Hopefully he'll get his comeuppance and be written out permanently.  Anyway, what kind of businessman awards contracts on the basis of ping pong games and makes his dinner guests literally sing for their supper?  :Searchme:   :Wal2l:

----------

maidmarian (03-02-2016), Perdita (03-02-2016), tammyy2j (03-02-2016)

----------


## tammyy2j

> I wouldn't have thought Corrie would have a character who keeps a slave as a regular.  The Marta thread mentions child slavery which is even more evil (and not in an entertaining way)! 
> 
> Hopefully he'll get his comeuppance and be written out permanently.  Anyway, what kind of businessman awards contracts on the basis of ping pong games and makes his dinner guests literally sing for their supper?


Yes I forgot about the slavery, but we have had Phelan get away and come back with no comeuppance 

I think once Carla leaves, the factory needs someone who is capable of keeping it a float and now sure Johnny and his family are up to it

----------


## Dazzle

> Yes I forgot about the slavery, but we have had Phelan get away and come back with no comeuppance 
> 
> I think once Carla leaves, the factory needs someone who is capable of keeping it a float and now sure Johnny and his family are up to it


I expect Phelan is back as a guest character not regular.  Hopefully he'll get his comeuppance this time!
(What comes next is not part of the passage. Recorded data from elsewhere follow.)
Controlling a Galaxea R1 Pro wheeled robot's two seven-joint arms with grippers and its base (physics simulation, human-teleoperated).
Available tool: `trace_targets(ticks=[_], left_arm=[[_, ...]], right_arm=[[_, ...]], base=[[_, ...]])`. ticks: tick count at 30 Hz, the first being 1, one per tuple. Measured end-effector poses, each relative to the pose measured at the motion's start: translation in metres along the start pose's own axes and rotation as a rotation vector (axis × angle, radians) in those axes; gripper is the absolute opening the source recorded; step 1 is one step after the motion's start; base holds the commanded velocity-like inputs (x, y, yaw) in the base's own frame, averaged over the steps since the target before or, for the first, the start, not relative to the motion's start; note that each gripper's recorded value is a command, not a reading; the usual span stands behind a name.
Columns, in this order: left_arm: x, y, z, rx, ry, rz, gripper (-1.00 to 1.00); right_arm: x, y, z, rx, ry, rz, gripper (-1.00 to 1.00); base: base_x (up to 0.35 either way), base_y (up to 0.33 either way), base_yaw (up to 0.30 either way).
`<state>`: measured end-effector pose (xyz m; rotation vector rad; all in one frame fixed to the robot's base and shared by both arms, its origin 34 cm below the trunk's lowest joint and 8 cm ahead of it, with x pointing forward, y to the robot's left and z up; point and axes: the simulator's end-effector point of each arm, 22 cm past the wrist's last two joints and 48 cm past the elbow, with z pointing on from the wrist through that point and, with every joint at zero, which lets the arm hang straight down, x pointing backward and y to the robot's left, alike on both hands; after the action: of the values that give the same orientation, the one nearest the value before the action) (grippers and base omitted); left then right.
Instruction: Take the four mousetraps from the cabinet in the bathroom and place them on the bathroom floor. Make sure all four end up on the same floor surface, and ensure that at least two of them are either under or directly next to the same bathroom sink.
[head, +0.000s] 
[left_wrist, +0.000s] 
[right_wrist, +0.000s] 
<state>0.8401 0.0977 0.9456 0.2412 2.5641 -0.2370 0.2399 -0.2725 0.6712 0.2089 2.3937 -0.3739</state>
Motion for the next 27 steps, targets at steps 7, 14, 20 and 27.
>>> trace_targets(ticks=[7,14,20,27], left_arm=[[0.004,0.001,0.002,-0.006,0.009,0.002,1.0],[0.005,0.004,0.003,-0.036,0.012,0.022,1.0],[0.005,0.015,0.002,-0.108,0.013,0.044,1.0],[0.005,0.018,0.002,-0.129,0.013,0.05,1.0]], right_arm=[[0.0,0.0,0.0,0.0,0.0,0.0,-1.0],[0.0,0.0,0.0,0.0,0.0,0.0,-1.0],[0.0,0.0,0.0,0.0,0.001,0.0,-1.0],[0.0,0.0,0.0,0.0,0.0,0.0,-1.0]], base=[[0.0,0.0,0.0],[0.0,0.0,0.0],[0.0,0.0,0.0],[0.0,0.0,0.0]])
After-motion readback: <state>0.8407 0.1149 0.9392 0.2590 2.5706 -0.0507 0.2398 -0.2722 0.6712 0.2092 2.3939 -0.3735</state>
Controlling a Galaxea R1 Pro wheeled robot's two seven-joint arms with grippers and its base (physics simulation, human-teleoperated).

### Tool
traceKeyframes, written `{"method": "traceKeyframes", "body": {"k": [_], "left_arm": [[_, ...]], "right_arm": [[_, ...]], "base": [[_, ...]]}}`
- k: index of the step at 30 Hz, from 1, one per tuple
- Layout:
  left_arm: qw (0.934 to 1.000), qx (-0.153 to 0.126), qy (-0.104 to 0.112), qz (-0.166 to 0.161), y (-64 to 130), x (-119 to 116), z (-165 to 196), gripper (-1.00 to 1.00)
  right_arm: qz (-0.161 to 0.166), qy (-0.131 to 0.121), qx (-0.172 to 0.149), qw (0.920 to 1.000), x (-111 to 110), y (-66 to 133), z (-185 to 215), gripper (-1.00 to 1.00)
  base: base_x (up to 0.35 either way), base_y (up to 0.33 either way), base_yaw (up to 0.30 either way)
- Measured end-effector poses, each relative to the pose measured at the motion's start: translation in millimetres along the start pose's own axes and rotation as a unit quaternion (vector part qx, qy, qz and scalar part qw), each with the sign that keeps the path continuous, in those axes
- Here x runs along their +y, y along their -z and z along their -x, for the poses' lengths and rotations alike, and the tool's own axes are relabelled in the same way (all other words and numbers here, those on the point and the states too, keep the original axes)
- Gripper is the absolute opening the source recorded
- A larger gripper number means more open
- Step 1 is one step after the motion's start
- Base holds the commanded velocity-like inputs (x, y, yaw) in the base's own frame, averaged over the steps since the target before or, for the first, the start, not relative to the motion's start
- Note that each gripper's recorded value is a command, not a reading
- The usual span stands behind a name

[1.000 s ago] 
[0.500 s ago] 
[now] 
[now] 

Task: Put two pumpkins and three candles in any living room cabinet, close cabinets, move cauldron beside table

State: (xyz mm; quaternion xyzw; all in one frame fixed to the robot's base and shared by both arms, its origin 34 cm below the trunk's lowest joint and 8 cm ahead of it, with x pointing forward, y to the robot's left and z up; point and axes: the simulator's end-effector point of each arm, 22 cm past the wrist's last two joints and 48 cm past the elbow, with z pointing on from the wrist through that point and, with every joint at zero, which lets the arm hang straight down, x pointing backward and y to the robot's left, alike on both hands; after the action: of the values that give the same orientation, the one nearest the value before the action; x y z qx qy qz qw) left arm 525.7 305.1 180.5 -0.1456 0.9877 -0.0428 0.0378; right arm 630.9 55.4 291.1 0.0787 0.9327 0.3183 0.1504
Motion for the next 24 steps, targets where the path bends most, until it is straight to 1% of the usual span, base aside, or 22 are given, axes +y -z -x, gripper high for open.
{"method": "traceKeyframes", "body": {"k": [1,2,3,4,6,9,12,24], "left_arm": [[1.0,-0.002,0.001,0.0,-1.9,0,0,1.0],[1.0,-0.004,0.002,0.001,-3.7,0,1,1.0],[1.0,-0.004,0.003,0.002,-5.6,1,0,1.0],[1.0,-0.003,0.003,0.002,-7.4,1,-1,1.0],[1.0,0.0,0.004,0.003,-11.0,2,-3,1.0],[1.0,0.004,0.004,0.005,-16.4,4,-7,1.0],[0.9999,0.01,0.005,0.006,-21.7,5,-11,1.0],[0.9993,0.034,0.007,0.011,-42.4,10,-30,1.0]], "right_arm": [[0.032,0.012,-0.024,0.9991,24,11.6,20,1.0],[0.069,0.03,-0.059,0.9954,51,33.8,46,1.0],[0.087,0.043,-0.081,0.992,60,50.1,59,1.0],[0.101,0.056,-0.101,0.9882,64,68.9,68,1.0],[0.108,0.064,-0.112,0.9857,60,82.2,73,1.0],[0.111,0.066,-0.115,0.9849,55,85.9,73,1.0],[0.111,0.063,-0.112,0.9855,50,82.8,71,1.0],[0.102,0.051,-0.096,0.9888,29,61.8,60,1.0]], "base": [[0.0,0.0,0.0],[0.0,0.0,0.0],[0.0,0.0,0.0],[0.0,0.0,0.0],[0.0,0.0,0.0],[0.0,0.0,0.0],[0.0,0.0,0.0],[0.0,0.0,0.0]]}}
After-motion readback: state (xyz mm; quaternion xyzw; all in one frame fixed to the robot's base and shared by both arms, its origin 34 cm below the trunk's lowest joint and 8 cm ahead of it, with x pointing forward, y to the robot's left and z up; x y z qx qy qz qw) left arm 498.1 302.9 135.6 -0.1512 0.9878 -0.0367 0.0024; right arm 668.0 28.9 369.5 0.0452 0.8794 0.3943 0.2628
I agree about the new Connors. I wonder what's in their future?  I can't see Aidan going anywhere for the moment after Shayne Ward won best newcomer at the NTAs. Hopefully Johnny will leave with Carla?  Aidan seems more competent at running the factory than his dad anyway.

----------

tammyy2j (03-02-2016)

----------


## tammyy2j

> I expect Phelan is back as a guest character not regular.  Hopefully he'll get his comeuppance this time!
> 
> I agree about the new Connors. I wonder what's in their future?  I can't see Aidan going anywhere for the moment after Shayne Ward won best newcomer at the NTAs. Hopefully Johnny will leave with Carla?  Aidan seems more competent at running the factory than his dad anyway.


I do like Aidan on his own

----------

Dazzle (03-02-2016), maidmarian (03-02-2016)

----------